(Data for review Opens)

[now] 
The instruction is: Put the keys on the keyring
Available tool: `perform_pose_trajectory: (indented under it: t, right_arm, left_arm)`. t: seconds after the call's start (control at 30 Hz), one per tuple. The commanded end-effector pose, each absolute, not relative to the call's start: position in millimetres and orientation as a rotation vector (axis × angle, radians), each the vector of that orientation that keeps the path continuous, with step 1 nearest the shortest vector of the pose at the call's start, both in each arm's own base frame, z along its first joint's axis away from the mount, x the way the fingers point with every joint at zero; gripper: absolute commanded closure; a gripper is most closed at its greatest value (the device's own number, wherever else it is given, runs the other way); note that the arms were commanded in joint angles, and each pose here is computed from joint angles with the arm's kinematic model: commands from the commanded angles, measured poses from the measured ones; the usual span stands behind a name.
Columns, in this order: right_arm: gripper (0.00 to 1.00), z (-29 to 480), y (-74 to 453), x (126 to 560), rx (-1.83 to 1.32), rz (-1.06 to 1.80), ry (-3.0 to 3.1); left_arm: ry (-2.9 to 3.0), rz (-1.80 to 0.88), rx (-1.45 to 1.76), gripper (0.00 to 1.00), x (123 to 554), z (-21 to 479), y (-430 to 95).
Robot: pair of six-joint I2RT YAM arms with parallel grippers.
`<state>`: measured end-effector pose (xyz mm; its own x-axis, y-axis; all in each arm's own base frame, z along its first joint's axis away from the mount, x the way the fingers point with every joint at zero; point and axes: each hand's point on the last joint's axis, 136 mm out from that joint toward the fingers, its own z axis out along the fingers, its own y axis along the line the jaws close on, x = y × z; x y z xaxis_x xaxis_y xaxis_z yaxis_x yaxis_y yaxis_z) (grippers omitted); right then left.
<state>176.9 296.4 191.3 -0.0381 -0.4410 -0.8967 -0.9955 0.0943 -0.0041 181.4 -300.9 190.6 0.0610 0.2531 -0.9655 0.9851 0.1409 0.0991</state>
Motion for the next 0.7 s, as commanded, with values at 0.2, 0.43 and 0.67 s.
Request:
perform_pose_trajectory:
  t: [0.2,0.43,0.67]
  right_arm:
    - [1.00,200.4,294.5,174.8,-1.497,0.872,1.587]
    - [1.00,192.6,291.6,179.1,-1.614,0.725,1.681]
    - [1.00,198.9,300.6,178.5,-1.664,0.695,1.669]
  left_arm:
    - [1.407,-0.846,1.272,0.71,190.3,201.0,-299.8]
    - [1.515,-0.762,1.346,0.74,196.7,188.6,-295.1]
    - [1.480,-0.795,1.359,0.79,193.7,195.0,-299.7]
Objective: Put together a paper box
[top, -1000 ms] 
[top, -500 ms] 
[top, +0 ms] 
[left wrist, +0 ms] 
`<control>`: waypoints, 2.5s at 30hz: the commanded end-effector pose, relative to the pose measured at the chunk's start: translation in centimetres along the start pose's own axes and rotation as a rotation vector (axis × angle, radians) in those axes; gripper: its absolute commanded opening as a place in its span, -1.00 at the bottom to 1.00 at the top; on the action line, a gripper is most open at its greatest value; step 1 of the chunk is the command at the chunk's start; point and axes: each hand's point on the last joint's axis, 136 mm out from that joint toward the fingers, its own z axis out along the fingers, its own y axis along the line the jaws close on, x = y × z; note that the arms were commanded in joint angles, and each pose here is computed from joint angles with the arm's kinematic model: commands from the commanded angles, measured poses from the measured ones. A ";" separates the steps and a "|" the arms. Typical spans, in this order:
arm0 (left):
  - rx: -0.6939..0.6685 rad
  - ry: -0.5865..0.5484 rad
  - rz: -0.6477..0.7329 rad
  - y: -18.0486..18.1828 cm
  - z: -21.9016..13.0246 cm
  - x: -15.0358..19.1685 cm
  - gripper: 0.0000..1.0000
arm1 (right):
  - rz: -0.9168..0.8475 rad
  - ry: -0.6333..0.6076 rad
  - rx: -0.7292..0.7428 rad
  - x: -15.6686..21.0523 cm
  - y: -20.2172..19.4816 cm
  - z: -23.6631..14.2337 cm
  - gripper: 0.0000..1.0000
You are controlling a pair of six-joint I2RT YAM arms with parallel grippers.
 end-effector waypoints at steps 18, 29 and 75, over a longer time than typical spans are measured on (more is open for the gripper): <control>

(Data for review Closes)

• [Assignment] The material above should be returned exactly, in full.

• [Output]
[now] 
The instruction is: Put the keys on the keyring
Available tool: `perform_pose_trajectory: (indented under it: t, right_arm, left_arm)`. t: seconds after the call's start (control at 30 Hz), one per tuple. The commanded end-effector pose, each absolute, not relative to the call's start: position in millimetres and orientation as a rotation vector (axis × angle, radians), each the vector of that orientation that keeps the path continuous, with step 1 nearest the shortest vector of the pose at the call's start, both in each arm's own base frame, z along its first joint's axis away from the mount, x the way the fingers point with every joint at zero; gripper: absolute commanded closure; a gripper is most closed at its greatest value (the device's own number, wherever else it is given, runs the other way); note that the arms were commanded in joint angles, and each pose here is computed from joint angles with the arm's kinematic model: commands from the commanded angles, measured poses from the measured ones; the usual span stands behind a name.
Columns, in this order: right_arm: gripper (0.00 to 1.00), z (-29 to 480), y (-74 to 453), x (126 to 560), rx (-1.83 to 1.32), rz (-1.06 to 1.80), ry (-3.0 to 3.1); left_arm: ry (-2.9 to 3.0), rz (-1.80 to 0.88), rx (-1.45 to 1.76), gripper (0.00 to 1.00), x (123 to 554), z (-21 to 479), y (-430 to 95).
Robot: pair of six-joint I2RT YAM arms with parallel grippers.
`<state>`: measured end-effector pose (xyz mm; its own x-axis, y-axis; all in each arm's own base frame, z along its first joint's axis away from the mount, x the way the fingers point with every joint at zero; point and axes: each hand's point on the last joint's axis, 136 mm out from that joint toward the fingers, its own z axis out along the fingers, its own y axis along the line the jaws close on, x = y × z; x y z xaxis_x xaxis_y xaxis_z yaxis_x yaxis_y yaxis_z) (grippers omitted); right then left.
<state>176.9 296.4 191.3 -0.0381 -0.4410 -0.8967 -0.9955 0.0943 -0.0041 181.4 -300.9 190.6 0.0610 0.2531 -0.9655 0.9851 0.1409 0.0991</state>
Motion for the next 0.7 s, as commanded, with values at 0.2, 0.43 and 0.67 s.
Request:
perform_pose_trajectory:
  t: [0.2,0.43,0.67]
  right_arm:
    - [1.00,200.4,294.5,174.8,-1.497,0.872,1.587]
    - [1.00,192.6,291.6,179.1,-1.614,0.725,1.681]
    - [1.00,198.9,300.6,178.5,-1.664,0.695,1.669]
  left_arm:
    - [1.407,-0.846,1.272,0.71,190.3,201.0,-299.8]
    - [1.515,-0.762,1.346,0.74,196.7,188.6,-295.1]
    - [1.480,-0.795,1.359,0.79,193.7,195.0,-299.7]
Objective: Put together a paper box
[top, -1000 ms] 
[top, -500 ms] 
[top, +0 ms] 
[left wrist, +0 ms] 
`<control>`: waypoints, 2.5s at 30hz: the commanded end-effector pose, relative to the pose measured at the chunk's start: translation in centimetres along the start pose's own axes and rotation as a rotation vector (axis × angle, radians) in those axes; gripper: its absolute commanded opening as a place in its span, -1.00 at the bottom to 1.00 at the top; on the action line, a gripper is most open at its greatest value; step 1 of the chunk is the command at the chunk's start; point and axes: each hand's point on the last joint's axis, 136 mm out from that joint toward the fingers, its own z axis out along the fingers, its own y axis along the line the jaws close on, x = y × z; note that the arms were commanded in joint angles, and each pose here is computed from joint angles with the arm's kinematic model: commands from the commanded angles, measured poses from the measured ones. A ";" separates the steps and a "|" the arms. Typical spans, in this order:
arm0 (left):
  - rx: -0.6939..0.6685 rad
  - ry: -0.5865..0.5484 rad
  - rz: -0.6477..0.7329 rad
  - y: -18.0486..18.1828 cm
  - z: -21.9016..13.0246 cm
  - x: -15.0358..19.1685 cm
  - gripper: 0.0000..1.0000
arm1 (right):
  - rz: -0.9168..0.8475 rad
  - ry: -0.6333..0.6076 rad
  - rx: -0.7292..0.7428 rad
  - x: -15.6686..21.0523 cm
  - y: -20.2172..19.4816 cm
  - z: -23.6631..14.2337 cm
  - gripper: 0.0000..1.0000
You are controlling a pair of six-joint I2RT YAM arms with parallel grippers.
 end-effector waypoints at steps 18, 29 and 75, over a longer time than typical spans are measured on (more is open for the gripper): <control>

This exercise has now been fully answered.